*** DATA BELOW ***

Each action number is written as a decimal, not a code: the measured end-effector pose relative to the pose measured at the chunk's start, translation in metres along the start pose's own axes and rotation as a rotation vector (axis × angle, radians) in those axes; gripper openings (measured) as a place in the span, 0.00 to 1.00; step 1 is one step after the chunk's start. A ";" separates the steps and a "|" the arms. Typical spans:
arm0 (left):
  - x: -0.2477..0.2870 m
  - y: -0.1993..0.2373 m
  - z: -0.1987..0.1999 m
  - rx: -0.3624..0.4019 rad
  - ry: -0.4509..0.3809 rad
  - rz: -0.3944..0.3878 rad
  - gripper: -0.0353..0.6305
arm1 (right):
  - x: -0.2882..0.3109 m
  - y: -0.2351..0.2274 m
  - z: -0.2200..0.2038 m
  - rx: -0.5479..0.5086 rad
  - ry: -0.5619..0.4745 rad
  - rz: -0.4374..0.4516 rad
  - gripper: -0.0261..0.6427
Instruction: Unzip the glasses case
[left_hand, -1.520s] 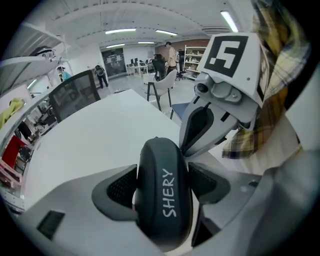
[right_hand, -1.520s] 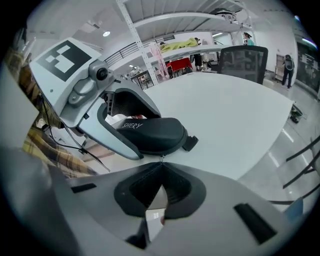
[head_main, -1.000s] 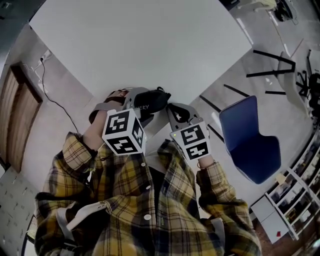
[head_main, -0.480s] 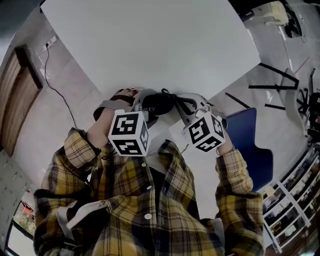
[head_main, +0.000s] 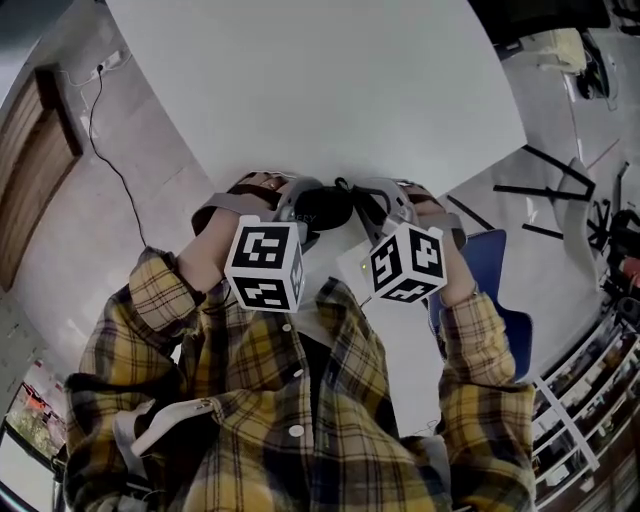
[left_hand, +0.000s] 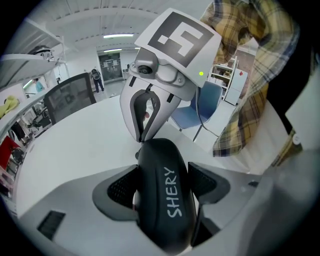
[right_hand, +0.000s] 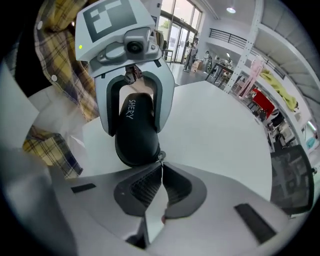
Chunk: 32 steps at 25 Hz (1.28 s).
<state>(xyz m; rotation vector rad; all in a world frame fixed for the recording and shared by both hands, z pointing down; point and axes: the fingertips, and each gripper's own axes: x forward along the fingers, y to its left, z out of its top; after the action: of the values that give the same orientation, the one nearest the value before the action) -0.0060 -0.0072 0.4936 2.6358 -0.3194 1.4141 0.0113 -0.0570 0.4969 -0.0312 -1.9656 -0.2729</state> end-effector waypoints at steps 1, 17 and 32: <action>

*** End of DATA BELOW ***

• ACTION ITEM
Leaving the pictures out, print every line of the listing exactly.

• PROBLEM SOLUTION
Each action number is written as a decimal, not a code: the measured end-effector pose relative to the pose measured at the chunk's start, translation in metres along the start pose's own axes and rotation as a rotation vector (axis × angle, radians) in those axes; gripper openings (measured) as a place in the span, 0.00 to 1.00; step 1 is one step after the chunk's start. A ";" separates the steps and a "|" the arms. Typical spans:
arm0 (left):
  - x: -0.2477..0.2870 m
  - y: -0.1993..0.2373 m
  - z: -0.1987..0.1999 m
  - rx: -0.3624..0.4019 rad
  - ry: -0.4509..0.3809 rad
  - rz: -0.3944..0.3878 rad
  - gripper: -0.0353..0.6305
arm1 (right):
  - x: -0.2882..0.3109 m
  - y: -0.2351..0.2274 m
  - z: -0.2200..0.2038 m
  - rx: -0.5479..0.5086 rad
  - ry: -0.5619..0.4745 rad
  - rz: -0.4374..0.4516 rad
  - gripper: -0.0261..0.6427
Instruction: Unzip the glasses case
[left_hand, -1.520s] 
[right_hand, -1.520s] 
[head_main, -1.000s] 
[head_main, -0.480s] 
[head_main, +0.000s] 
[left_hand, +0.000s] 
[right_hand, +0.000s] 
Chunk: 32 steps at 25 Hz (1.28 s).
<state>(xyz m; rotation vector rad; all in a world frame fixed for the recording and shared by both hands, z pointing down; point and axes: the fingertips, and each gripper's own axes: x forward along the fingers, y to its left, z out of its top; after the action: of the values that give the same orientation, the one nearest the value before the action) -0.0060 -0.0072 0.4936 2.6358 -0.3194 1.4141 0.0113 -0.0570 0.4969 -0.0312 -1.9656 -0.2729</state> end-effector waypoints at steps 1, 17 and 32: <action>

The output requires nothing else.